С друзьями он пускался во всевозможные проказы и авантюры. Так, например, однажды они отправились автостопом до Крыма, где (мир тесен, да ещё как!) в Алуште, на пляже, случайно встретился с родным дядей, папиным братом. Родителям приходилось нередко вытаскивать Вадика из милицейского участка, где милиционеры, получив желаемую мзду, мирно его отпускали, но сколько крови стоило это моим несчастным родителям, и как это было унизительно для них! Сколько негодования, сколько увещеваний, разговоров и выговоров ему приходилось выслушивать от меня! Однажды я настолько была потрясена его бесчувственностью, что сказала: «Будь ты проклят!» Уж не помню, чем был вызван мой гнев, но мне этот эпизод врезался в память, потому что я испугалась своих слов, и мне теперь больно об этом вспоминать… Вадик мне никогда не припоминал сказанного. Он вообще не очень-то реагировал на наши «громы и молнии». То ли это был был дефект психики, не позволявший понимать и разделять чувства других, то ли подростковый эгоизм…
Друзей брата мои родители не любили. Да и я их не жаловала. С ними он обманывал, напивался, его забирали в отделение милиции… Для моего брата, однако, друзья значили очень многое, если не всё. Обычно немногословный и замкнутый в обществе, среди них он был краснобаем, весельчаком, буквально расцветал. Он чувствовал себя значительной фигурой и произносил застольные тосты, был красноречив, то есть вёл себя совсем не так, как дома. Друзья льстили ему, называли его «финансовым гением», а этот «гений» выдумывал всё какие-то аферы. Сейчас я думаю, что Вадик не умел (не хотел, не мог?) найти признания в семье. Родителям очень хотелось им гордиться, но происходило мучительное несовпадение их ожиданий и надежд и его поведения, и в силу этого несовпадения друзья были для него единственным полем для самоутверждения.

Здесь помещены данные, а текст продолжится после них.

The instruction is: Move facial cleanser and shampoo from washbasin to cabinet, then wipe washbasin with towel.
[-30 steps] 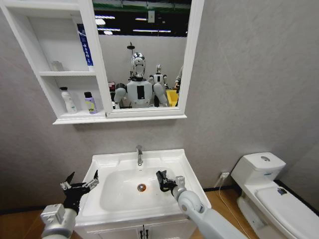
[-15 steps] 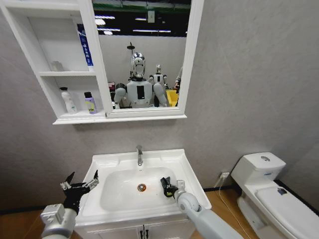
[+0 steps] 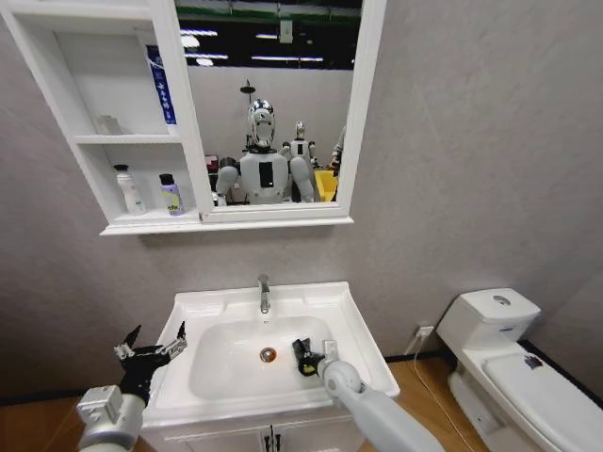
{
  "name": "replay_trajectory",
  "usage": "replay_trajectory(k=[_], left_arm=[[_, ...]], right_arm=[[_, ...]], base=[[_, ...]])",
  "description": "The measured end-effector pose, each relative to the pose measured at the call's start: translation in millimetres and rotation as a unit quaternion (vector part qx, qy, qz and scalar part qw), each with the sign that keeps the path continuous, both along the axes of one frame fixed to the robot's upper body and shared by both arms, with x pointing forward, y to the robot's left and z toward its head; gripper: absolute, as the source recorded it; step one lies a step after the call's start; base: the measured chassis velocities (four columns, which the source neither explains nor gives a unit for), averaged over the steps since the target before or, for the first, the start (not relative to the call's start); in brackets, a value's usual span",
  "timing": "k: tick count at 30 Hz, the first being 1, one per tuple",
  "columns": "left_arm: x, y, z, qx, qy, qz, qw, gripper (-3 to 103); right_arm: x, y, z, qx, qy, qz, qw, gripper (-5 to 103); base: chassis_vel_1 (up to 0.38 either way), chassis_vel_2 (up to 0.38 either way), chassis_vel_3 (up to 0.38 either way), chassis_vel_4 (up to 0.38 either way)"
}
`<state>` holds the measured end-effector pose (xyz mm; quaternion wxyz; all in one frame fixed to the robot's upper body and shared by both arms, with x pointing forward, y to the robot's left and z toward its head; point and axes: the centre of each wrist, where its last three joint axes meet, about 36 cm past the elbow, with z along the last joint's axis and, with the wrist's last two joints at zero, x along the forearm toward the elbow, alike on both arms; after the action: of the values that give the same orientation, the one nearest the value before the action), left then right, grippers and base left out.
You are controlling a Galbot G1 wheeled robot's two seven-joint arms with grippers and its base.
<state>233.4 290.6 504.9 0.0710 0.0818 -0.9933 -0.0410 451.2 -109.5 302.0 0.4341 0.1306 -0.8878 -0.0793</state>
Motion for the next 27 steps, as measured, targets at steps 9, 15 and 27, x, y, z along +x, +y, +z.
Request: replay_trajectory(k=[9,15,27], left_arm=[[0.0,0.0,0.0,0.0,0.0,0.0,1.0,100],[0.0,0.0,0.0,0.0,0.0,0.0,1.0,100],[0.0,0.0,0.0,0.0,0.0,0.0,1.0,100]], right_arm=[[20.7,39.4,3.7,0.024,-0.003,0.038,0.999,3],[20.5,66.2,2.0,0.032,-0.003,0.063,0.998,3],[14.3,107.7,-3.8,0.039,-0.016,0.092,0.995,3]], base=[[0.0,0.0,0.0,0.0],[0.0,0.0,0.0,0.0],[0.0,0.0,0.0,0.0]])
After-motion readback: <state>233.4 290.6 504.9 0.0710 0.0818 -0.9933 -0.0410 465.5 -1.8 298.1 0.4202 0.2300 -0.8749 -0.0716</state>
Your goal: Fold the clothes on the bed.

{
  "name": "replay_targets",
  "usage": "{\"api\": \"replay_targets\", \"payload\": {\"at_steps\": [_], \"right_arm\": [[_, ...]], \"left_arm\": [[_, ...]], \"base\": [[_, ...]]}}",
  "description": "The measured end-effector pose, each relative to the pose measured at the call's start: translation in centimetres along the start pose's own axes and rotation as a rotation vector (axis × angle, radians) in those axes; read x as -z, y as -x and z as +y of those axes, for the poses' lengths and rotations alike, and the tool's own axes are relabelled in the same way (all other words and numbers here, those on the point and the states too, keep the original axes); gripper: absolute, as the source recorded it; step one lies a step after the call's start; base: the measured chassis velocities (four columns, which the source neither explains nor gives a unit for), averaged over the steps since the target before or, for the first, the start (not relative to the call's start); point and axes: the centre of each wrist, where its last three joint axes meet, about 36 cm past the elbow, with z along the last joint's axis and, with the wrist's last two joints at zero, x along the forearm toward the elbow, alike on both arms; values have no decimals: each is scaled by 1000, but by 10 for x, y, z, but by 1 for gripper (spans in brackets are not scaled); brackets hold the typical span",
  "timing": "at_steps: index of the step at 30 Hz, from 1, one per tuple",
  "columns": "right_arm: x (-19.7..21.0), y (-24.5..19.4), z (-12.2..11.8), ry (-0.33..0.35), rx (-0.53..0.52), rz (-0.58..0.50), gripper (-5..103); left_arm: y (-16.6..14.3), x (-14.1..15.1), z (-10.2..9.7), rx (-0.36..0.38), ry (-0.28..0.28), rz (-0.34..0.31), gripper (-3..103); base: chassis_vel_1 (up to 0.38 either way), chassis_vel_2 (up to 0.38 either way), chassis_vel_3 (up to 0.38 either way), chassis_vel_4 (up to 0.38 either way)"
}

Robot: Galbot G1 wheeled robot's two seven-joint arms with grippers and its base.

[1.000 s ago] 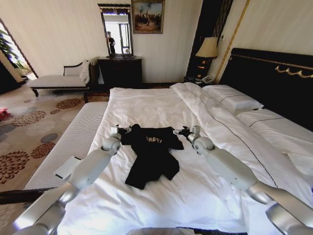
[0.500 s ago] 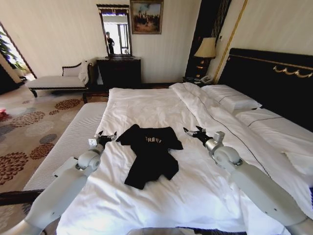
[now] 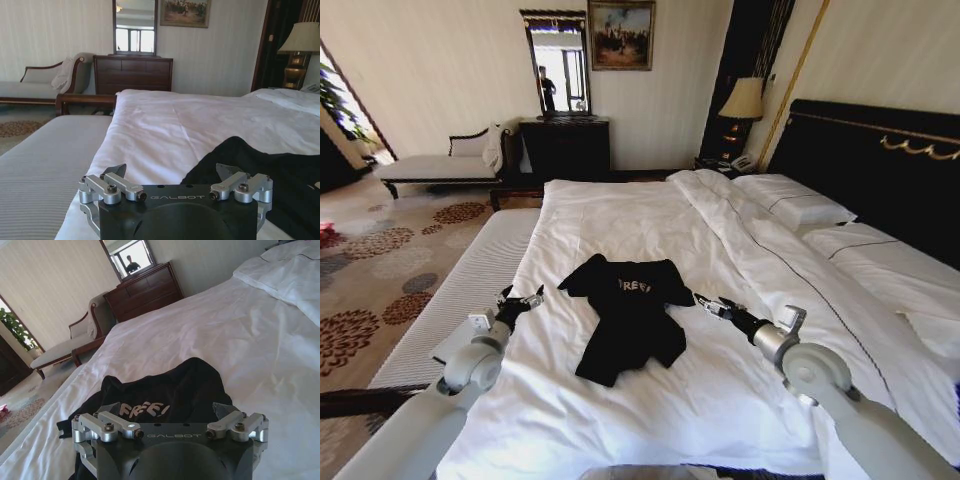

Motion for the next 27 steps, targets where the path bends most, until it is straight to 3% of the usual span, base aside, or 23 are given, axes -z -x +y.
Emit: {"api": "replay_targets", "payload": {"at_steps": [7,12,16,21,22,27], "right_arm": [[-22,-12,-1,-72,-13,10,100],[-40,-17,0,-46,10,51,100],[-54,-23,9,19,19,100,100],[-60,-30,21,197,32,176,100],[-60,-30,21,197,32,176,100],[-66,-30,27,296,25,248,100]], "left_arm": [[-26,-22,22,-92,-39,-25,100],[-39,-33,37,-141,-38,-69,100],[-55,-42,47,-185,-55,-64,98],[-70,-48,52,-240,-123,-1,98],[-70,-48,52,-240,-123,-1,98],[-79,-51,47,-269,-228,91,97]], "base": [[0,0,0,0],[0,0,0,0],[0,0,0,0],[0,0,0,0],[0,0,0,0],[0,0,0,0]]}}
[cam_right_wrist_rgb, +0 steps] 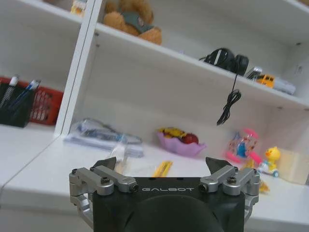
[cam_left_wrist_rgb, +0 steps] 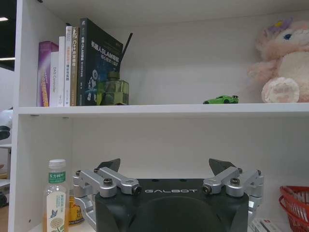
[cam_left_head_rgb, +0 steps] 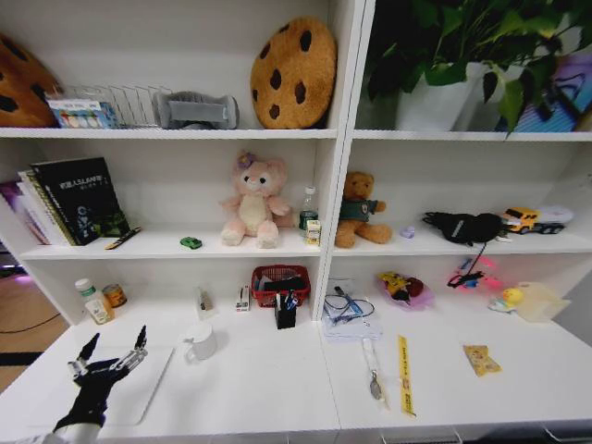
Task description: Organize the objects on the table.
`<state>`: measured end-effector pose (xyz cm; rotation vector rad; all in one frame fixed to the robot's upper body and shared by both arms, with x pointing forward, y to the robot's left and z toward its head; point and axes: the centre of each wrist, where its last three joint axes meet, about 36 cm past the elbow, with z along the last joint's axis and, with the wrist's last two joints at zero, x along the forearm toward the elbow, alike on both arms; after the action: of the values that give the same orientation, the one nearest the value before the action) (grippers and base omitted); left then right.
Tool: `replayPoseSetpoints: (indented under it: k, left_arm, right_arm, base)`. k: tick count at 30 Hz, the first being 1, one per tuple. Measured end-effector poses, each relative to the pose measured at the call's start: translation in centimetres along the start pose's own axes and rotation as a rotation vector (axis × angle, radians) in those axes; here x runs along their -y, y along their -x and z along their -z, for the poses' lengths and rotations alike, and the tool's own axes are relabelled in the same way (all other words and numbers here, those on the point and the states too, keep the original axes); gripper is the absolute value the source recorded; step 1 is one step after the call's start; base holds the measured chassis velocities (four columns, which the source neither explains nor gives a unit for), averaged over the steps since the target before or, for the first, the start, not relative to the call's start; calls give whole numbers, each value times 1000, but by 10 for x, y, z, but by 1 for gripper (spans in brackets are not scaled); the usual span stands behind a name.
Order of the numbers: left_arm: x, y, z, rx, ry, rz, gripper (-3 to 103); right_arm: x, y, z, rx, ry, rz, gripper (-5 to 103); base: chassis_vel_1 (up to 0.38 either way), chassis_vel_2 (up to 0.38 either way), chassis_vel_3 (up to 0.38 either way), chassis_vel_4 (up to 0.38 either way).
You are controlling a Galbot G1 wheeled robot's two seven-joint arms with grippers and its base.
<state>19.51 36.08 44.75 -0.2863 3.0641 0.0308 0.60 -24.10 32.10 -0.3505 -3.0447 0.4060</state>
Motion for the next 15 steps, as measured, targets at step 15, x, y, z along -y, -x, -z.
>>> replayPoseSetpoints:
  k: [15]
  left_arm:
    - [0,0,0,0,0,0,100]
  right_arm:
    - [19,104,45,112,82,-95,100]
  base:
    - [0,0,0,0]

Дух независимости и бунтарский характер неизбежно приводили Вадика, говоря канцелярским языком, к «противоправным действиям», к конфликтам с властями, где бы он ни был. Родителей и меня никогда не покидал страх за Вадика. Я боялась, что он или окажется в тюрьме, или умрёт насильственной смертью. Даже в Израиле он умудрился на семь лет стать «невыездным», когда заночевал пьяным в автобусе и поспорил с полицейским…
Как я уже сказала, Вадик был очень тихим. Входил и уходил он неслышно: звук ключа в замке либо хлопающая дверь знаменовали его появление и исчезновение. За редкими исключениями, он не любил сообщать, куда идёт, к кому, зачем. Эта его привычка была источником частых конфликтов и переживаний, потому что он исчезал тихо и бесшумно и мог появиться глубокой ночью, а мог и не появиться, и вместо этого был звонок из милиции… Только когда он стал жить с родителями в Нью-Йорке, он иногда звонил маме и говорил, чтобы она не волновалась, что он скоро придёт, за что она была ему безмерно благодарна.